### [Given material]

════════════════════

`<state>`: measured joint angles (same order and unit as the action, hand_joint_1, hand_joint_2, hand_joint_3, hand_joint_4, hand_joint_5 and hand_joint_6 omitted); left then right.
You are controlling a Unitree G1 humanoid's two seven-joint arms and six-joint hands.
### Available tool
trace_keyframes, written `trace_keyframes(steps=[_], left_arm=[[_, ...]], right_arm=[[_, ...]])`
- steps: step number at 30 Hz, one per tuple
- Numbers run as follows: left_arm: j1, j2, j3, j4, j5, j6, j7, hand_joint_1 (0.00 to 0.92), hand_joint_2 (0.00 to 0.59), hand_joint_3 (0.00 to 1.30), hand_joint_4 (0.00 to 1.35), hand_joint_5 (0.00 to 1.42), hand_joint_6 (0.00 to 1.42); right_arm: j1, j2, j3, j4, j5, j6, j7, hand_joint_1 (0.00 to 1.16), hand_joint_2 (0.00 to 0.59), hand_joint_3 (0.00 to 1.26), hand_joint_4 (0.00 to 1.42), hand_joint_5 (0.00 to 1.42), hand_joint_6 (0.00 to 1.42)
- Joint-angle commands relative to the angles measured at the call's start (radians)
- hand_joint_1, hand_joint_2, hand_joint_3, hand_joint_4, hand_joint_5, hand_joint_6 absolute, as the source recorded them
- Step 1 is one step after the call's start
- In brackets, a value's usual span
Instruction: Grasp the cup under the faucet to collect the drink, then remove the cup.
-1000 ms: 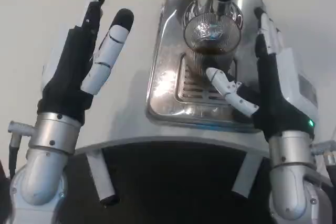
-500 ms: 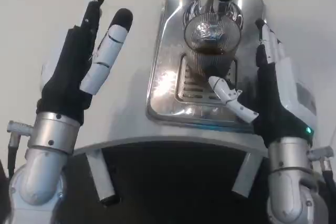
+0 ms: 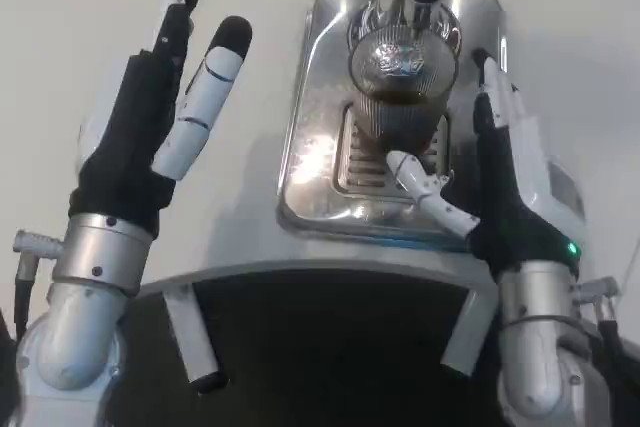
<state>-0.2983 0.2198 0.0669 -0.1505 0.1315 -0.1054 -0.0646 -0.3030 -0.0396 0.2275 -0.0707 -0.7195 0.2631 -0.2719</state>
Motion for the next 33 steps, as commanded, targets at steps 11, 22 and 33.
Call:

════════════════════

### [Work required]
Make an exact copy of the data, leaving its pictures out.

### [Response to this exercise]
`<state>`: measured joint angles (same order and unit as the action, hand_joint_1, hand_joint_2, hand_joint_3, hand_joint_4, hand_joint_5 and hand_joint_6 omitted); left then right.
You are controlling a Unitree G1 humanoid's two seven-joint arms and six-joint hands.
### Available tool
trace_keyframes, written `trace_keyframes(steps=[_], left_arm=[[_, ...]], right_arm=[[_, ...]])`
- steps: step number at 30 Hz, one per tuple
- Numbers run as follows: left_arm: j1, j2, j3, j4, j5, j6, j7, hand_joint_1 (0.00 to 0.92), hand_joint_2 (0.00 to 0.59), hand_joint_3 (0.00 to 1.30), hand_joint_4 (0.00 to 1.35), hand_joint_5 (0.00 to 1.42), hand_joint_6 (0.00 to 1.42); right_arm: j1, j2, j3, j4, j5, j6, j7, hand_joint_1 (0.00 to 1.16), hand_joint_2 (0.00 to 0.59), hand_joint_3 (0.00 to 1.26), hand_joint_4 (0.00 to 1.42), hand_joint_5 (0.00 to 1.42), hand_joint_6 (0.00 to 1.42)
- Joint-angle commands relative to the angles measured at the call's start (radians)
- hand_joint_1, hand_joint_2, hand_joint_3, hand_joint_4, hand_joint_5, hand_joint_6 absolute, as the source recorded them
- Step 1 is one step after the call's start
- In brackets, a value's usual span
Instruction: Grasp the cup under the faucet to collect the drink, then remove the cup.
-1000 ms: 
-500 ms: 
+0 ms: 
<state>-0.2983 0.2198 0.0669 -0.1505 0.1315 -0.1054 -0.0646 -0.3030 -0.0396 0.2275 -0.0707 -0.7195 0.2631 -0.2719</state>
Motion for the next 33 steps, as commanded, targets at steps 11, 22 and 33.
Call:

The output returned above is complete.